A new day in Washington and a new book about the Bush White House and the mess it left in Iraq, hits the bookstores this week.
But this is not just any book written by any ordinary writer; this is Bob Woodward's third book on the George W. Bush administration since the September 11, 2001 attacks on Manhattan and the Pentagon. And if the first two tomes went easy on the president and his close-knit group of neoconservative advisers, State of Denial is the mother of all books. It details the shortcomings of an incompetent administration that made a complete mess of Iraq.

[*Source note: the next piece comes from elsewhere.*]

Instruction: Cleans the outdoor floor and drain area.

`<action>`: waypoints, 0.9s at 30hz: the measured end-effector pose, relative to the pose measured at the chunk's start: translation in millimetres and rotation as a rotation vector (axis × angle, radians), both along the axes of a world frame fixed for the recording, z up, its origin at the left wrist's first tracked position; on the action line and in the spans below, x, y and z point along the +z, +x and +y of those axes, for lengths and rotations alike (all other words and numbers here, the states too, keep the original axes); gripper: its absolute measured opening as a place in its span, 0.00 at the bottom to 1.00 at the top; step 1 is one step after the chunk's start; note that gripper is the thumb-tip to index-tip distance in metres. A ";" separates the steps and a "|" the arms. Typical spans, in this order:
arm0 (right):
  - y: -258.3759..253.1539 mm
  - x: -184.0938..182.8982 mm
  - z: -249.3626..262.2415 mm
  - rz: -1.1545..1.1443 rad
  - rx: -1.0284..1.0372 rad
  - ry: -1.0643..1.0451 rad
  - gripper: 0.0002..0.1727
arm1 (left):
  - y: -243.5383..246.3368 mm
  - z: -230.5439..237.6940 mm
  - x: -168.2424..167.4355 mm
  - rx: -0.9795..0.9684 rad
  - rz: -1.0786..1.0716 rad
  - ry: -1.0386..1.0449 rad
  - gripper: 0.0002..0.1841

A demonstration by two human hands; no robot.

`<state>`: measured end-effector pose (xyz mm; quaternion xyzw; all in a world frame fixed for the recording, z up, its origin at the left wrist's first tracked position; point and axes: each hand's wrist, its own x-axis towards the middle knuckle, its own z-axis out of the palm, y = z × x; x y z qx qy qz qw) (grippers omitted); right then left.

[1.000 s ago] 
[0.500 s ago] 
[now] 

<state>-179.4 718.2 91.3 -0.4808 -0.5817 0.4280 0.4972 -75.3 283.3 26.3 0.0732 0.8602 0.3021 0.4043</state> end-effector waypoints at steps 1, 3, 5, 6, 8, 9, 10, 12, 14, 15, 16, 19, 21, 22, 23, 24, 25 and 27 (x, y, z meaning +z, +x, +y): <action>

In his new 576-page book Woodward seems to single out Secretary of Defense Donald Rumsfeld, criticizing him for his arrogant, bullying and petty attitude, and someone who doesn't return calls from Secretary of State Condoleezza Rice.
Rumsfeld is depicted as an intimidating figure with a war cabinet that is deeply dysfunctional. The US secretary of defense wanted a quick war to be fought with light units and (according to James Fallows' Blind into Baghdad) argued with senior military officers, line-by-line over every unit, every company, every division in efforts to whittle down the number of troops that would go into Iraq. Rumsfeld did not want to be slowed down by thinking of what would happen after the fall of Baghdad. Any officer who did not follow Rumsfeld's line of thinking was ostracized.
And Woodward, a senior Washington Post journalist who is considered to be the best investigative reporter in Washington, is not alone in his findings. Of late there have been a plethora of books touching upon the same theme: the complete bungling of the aftermath of the war in Iraq.
In its most recent issue Newsweek magazine cites "An orchestra of books has raised a cacophony of doubts about the Bush administration's handling of the war in Iraq."
Indeed, just five weeks shy of the November mid-term elections, books on the Bush administration's Iraqi gaffes are hitting the bookstands almost with the cadence of autumn's falling leaves; consider the following releases: Bernard Trainor and Michael Gordon's Cobra II, Tom Ricks's Fiasco, James Fallows' Blind into Baghdad, Ron Suskind's The One Percent Doctrine, Hubris by Newsweek's Michael Isikoff and The Nation's David Corn. And now, Woodward's State of Denial.
Woodward, however, remains what Newsweek calls "the best excavator of inside stories in the nation's capital."
The magazine reports that "White House aides did recommend that the president and the vice president not grant Woodward interviews, but it was obvious that Woodward could, and would, get just about everyone else in positions of authority to talk." And he did, and they talked.
Some 30 years after his Watergate scoop, which forced the resignation of president Richard Nixon, there is no doubt that Woodward remains a force to be reckoned with in Washington's political circles.
The White House rejected parts of Woodward's book, calling it fiction. White House officials played down parts where the president refuses to authorize more troops for Iraq. The White House dismissed it as "old news." They denied the report that LAURA BUSH wanted Rumsfeld fired.
The White House, however, had a harder time denying reports that former chief of staff Andy Card wanted to see Rumsfeld ousted from the Pentagon.
With the mid-term elections getting closer, the White House strategy is to try and divert attention from the war in Iraq and focus it on the threat of terrorism.
White House spokesman Tony Snow said Woodward's book is like "cotton candy. It kind of melts on contact."
But anyone who has ever had cotton candy melt in his hands is quick to realize the sticky, messy stain it leaves behind. Kind of like what is happening in Iraq today.